**Exercise description:** Will you return, word for word, only the lines from the top of the data below down to and including the one with "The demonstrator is"?

◆ ◆ ◆ ◆ ◆

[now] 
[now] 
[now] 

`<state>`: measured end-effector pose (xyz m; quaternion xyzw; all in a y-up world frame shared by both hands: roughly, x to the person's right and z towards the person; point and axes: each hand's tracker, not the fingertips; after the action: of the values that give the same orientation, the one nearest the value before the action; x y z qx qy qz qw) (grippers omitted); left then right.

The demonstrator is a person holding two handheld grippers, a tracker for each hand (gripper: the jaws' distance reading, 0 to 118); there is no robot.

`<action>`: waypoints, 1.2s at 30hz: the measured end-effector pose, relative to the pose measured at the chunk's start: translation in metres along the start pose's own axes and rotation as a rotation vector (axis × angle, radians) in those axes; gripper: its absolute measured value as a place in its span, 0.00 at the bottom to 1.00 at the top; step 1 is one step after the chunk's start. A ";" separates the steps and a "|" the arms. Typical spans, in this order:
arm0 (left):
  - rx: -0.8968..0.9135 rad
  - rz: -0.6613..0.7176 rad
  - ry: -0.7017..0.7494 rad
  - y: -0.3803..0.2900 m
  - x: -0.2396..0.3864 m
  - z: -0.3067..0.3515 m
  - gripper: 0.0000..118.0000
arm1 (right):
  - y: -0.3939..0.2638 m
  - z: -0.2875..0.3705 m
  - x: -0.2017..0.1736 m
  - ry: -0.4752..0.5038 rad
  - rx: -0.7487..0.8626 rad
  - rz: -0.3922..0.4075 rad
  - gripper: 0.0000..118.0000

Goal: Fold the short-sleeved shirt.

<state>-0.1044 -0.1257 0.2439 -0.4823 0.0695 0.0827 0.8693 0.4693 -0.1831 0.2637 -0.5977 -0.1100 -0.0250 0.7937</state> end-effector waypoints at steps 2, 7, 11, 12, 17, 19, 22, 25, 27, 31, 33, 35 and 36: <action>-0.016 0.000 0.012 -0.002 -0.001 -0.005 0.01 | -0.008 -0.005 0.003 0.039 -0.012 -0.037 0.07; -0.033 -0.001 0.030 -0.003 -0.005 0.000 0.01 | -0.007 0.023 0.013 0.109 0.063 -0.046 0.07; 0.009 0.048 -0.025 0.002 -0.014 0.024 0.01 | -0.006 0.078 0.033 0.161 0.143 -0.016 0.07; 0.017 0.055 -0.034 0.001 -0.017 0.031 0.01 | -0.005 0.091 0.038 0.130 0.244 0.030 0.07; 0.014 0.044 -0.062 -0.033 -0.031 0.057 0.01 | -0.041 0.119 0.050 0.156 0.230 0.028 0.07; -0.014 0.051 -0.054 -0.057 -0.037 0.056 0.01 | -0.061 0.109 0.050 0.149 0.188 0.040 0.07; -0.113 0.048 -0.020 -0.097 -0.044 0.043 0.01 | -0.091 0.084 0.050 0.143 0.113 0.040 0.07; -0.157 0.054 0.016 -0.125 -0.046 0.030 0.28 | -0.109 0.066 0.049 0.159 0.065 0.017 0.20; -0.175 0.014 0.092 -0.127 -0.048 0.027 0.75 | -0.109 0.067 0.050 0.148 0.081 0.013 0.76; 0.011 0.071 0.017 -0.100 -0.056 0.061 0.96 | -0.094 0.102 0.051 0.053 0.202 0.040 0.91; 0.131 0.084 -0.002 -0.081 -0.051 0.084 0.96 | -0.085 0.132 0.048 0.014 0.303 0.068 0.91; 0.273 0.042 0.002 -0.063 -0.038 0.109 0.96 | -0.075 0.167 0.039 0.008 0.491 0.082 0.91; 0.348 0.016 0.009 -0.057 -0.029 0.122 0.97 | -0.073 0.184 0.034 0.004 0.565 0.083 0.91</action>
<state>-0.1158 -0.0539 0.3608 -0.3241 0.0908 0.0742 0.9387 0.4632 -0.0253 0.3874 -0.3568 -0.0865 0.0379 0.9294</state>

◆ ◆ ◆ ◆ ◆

**Exercise response:**
[now] 
[now] 
[now] 

`<state>`: measured end-effector pose (xyz m; quaternion xyzw; all in a y-up world frame shared by both hands: roughly, x to the person's right and z towards the person; point and axes: each hand's tracker, not the fingertips; after the action: of the values that give the same orientation, the one nearest the value before the action; x y z qx qy qz qw) (grippers omitted); left then right.

The demonstrator is a person holding two handheld grippers, a tracker for each hand (gripper: the jaws' distance reading, 0 to 118); there is no robot.

The output has been given in full.